Having these sorts of programs and organizations like Sisterhood — a group dedicated to women of color — helps students get more in touch with their identities and worry less about them not being acknowledged or even being erased, according to Sisterhood vice president, Auden Harper ’25.

”It's really important for a sense of community among women of color,” she said. 

Sisterhood has other Women’s History Month plans as well, including a Women’s History Trivia Night with prizes held with Quiz Bowl on Friday at 6:30 p.m. in Weaver College.

The organization is joining with Adelante and the Department of Gender and Sexuality Studies to host a lunch and learn scheduled for March 28 at 11:10 a.m. in Gund Commons Ballroom that is open to faculty, staff and students. Boxed lunches will be provided for those who register by 11:59 p.m. on March 20.

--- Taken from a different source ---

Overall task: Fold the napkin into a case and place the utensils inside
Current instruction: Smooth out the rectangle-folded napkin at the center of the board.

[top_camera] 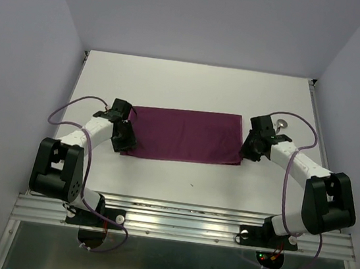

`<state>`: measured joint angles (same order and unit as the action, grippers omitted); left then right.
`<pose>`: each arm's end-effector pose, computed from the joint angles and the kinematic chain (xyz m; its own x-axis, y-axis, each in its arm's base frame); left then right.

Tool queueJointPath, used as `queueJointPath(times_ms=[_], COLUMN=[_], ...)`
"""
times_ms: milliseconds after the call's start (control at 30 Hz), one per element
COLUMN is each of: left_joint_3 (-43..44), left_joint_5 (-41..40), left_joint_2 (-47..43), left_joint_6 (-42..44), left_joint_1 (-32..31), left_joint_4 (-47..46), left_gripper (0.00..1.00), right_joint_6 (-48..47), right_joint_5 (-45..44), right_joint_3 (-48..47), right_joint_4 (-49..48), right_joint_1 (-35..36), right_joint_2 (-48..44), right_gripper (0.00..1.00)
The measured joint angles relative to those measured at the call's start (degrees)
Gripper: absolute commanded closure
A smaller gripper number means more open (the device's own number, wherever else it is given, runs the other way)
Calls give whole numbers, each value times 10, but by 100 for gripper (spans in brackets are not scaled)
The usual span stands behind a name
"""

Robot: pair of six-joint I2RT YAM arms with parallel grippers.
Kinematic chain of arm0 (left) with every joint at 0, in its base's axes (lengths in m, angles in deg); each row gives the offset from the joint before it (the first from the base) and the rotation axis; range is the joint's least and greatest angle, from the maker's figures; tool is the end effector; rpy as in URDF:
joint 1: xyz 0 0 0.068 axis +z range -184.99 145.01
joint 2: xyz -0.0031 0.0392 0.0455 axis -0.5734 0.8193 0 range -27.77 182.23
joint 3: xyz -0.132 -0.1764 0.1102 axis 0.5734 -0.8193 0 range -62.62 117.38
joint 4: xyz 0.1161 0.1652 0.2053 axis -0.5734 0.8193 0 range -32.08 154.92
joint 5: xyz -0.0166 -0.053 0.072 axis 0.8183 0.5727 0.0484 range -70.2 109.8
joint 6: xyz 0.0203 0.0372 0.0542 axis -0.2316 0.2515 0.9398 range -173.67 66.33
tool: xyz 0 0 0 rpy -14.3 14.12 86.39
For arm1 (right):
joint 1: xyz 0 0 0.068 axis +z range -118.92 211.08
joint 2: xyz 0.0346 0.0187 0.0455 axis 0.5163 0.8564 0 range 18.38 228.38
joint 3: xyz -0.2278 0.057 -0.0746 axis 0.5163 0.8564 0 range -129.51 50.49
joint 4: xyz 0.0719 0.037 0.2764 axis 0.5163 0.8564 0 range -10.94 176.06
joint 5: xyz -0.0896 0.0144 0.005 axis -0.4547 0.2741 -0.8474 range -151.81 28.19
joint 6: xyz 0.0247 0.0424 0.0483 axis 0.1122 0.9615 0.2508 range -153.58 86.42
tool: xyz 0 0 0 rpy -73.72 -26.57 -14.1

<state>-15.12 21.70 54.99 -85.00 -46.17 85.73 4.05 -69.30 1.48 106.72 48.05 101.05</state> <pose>0.3002 -0.0613 0.1239 -0.8555 -0.3607 -0.3716 -0.2767 0.9249 -0.2607 0.3008 0.0842 0.1334 -0.8047 0.3873 -0.4500 0.3305 0.9218 0.2025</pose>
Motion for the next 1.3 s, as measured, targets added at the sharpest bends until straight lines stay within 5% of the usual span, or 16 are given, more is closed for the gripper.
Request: queueJointPath(times_ms=[167, 267, 467, 867, 1300], left_joint_3=[40, 95, 224, 368, 482], left_joint_5=[-43, -67, -87, -38, -28], left_joint_2=[0, 0, 47, 285, 416], left_joint_6=[-3, -2, 6, 31, 59], left_joint_1=[0, 0, 0, 13, 47], left_joint_4=[38, 51, 37, -6, -29], left_gripper=[50, 60, 73, 76, 77], right_joint_6=[-10, -15, -33, -78, -98], right_joint_5=[-3, -11, -26, -3, 20], right_joint_3=[-17, -42, -116, -306, -445], right_joint_4=[3, 3, -8, -31, -41], right_joint_1=[0, 0, 0, -18, -61], right_joint_2=[0, 0, 44, 247, 413], right_gripper=[58, 59, 73, 83, 85])
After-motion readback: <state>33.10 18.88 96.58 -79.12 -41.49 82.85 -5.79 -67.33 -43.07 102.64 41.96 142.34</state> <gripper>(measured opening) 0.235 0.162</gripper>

The Natural Hair Club, led by Sydney Lewis ’26 and advised by Assistant Director of Diversity, Equity and Inclusion Sasha Pauline Fanny-Holston '11, is hosting author and Black beauty activist Tameka Ellington on March 28. She will be talking at 11:10 a.m. in Higley Hall Auditorium about “Racialized Beauty Standards and the Black Woman.” This will be followed by a lunch and learn event at Allen House.

Crozier also has plans for a social event in March for women-loving women that will include related art and historical displays, Carias-Centeno said. Details for this program have not been finalized yet.

Crozier is meant to provide a space for the empowerment of femmes and women as well as for education, resources, allyship and advocacy, and it’s important that this be done in a way that’s not exclusionary, Carias-Centeno said.

“Especially at predominantly white institutions, we often don't include the stories of women of color or we may not always include the stories and perspectives of trans women or working-class women, all of these identities that have different experiences as women,” Carias-Centeno said. “Something that we've really tried to make our mission this semester is to make sure that we are centering as wide a variety of marginalized identities [as possible] when we talk about feminism.”